• Task description
Copy every line of the following data that includes the string "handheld".

════════

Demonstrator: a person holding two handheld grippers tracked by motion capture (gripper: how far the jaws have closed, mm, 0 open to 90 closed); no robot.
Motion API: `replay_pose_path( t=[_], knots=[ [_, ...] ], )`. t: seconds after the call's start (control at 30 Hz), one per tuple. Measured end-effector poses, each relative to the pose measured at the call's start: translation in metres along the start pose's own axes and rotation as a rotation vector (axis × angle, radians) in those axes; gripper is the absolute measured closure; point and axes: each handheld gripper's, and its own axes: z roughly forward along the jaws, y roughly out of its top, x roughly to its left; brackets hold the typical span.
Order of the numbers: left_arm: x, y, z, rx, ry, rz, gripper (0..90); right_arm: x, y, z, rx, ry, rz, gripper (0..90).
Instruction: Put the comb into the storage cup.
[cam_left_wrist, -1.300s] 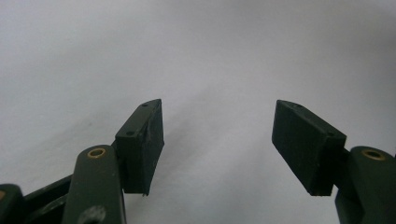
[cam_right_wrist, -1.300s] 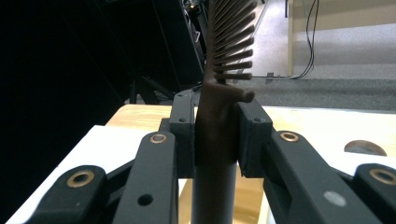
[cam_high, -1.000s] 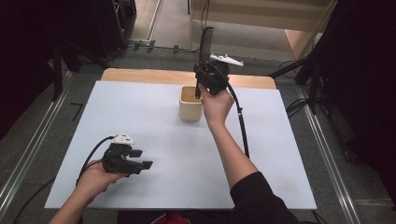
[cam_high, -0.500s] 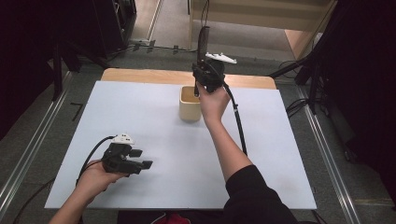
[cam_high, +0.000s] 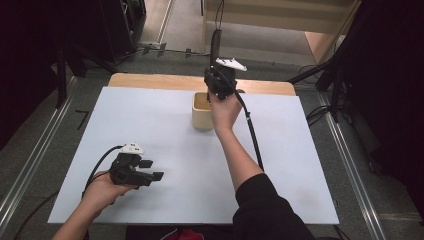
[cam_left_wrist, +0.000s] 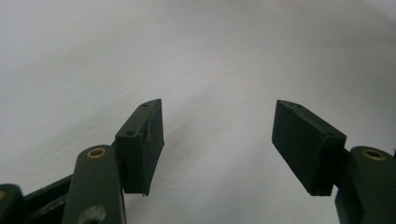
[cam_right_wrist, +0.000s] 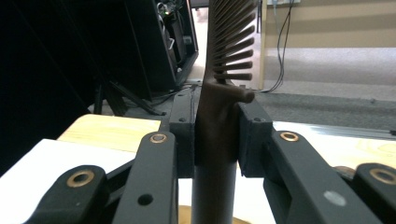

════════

• Response to this exercise
Demonstrator: a person holding two handheld grippers tracked by motion capture (gripper: how far the jaws have closed, mm, 0 open to 90 closed); no robot.
Motion API: `replay_pose_path( t=[_], knots=[ [_, ...] ], )`. t: seconds after the call's start (control at 30 Hz), one per tuple. Measured end-effector poses, each relative to the pose measured at the call's start: translation in metres along the start pose's own axes and rotation as a rotation vector (axis × angle, radians) in those axes; gripper is the absolute measured closure; point and axes: each handheld gripper's, and its own axes: z roughly forward along the jaws, y roughly out of its top, x roughly to its left; brackets hold the typical span.

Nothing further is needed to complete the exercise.